▶ [Information shown]:
=== Begin Enclosure ===

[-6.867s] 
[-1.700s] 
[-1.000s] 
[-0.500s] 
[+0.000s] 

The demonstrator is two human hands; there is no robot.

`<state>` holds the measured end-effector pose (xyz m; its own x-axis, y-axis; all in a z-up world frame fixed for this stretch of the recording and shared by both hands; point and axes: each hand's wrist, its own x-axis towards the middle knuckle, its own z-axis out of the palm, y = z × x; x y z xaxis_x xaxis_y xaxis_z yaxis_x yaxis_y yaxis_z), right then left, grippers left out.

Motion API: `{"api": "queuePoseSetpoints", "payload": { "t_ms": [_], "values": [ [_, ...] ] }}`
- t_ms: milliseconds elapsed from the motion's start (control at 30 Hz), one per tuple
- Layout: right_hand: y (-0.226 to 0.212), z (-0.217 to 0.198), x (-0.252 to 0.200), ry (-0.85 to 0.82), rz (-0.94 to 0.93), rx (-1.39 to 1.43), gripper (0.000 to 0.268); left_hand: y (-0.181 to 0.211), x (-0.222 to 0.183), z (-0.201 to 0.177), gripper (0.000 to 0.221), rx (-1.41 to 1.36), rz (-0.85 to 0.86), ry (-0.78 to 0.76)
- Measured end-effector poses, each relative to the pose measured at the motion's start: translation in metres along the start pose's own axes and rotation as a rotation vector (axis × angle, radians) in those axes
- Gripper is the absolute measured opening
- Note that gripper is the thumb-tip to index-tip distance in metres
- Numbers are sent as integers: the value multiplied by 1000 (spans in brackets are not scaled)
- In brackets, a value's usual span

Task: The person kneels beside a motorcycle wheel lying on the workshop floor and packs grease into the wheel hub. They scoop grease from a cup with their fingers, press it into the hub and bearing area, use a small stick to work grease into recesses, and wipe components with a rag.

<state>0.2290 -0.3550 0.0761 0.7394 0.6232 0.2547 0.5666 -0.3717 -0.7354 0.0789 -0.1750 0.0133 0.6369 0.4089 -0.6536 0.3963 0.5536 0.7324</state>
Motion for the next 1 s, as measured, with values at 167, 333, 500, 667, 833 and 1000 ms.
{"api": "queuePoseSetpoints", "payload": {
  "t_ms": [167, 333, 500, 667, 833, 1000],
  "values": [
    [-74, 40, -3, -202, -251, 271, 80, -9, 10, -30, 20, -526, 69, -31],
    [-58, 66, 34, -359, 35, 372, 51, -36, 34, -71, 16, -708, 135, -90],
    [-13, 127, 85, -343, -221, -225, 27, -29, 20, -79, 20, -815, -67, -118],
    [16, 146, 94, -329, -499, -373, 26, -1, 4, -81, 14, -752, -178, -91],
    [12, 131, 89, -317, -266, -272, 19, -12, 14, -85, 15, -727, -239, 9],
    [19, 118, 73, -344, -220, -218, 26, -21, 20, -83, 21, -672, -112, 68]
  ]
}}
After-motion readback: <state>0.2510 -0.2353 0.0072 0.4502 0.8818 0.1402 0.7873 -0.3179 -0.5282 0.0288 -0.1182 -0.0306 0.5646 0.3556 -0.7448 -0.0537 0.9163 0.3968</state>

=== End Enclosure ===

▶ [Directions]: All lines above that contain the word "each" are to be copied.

▶ [Written reply]:
`<state>` holds the measured end-effector pose (xyz m; its own x-axis, y-axis; all in a z-up world frame fixed for this stretch of the recording and shared by both hands; point and axes: each hand's wrist, its own x-axis towards the middle knuckle, its own z-axis out of the palm, y = z × x; x y z xaxis_x xaxis_y xaxis_z yaxis_x yaxis_y yaxis_z), right then left, grippers left out.
- Measured end-effector poses, each relative to the pose measured at the motion's start: translation in metres along the start pose's own axes and rotation as a rotation vector (axis × angle, radians) in those axes

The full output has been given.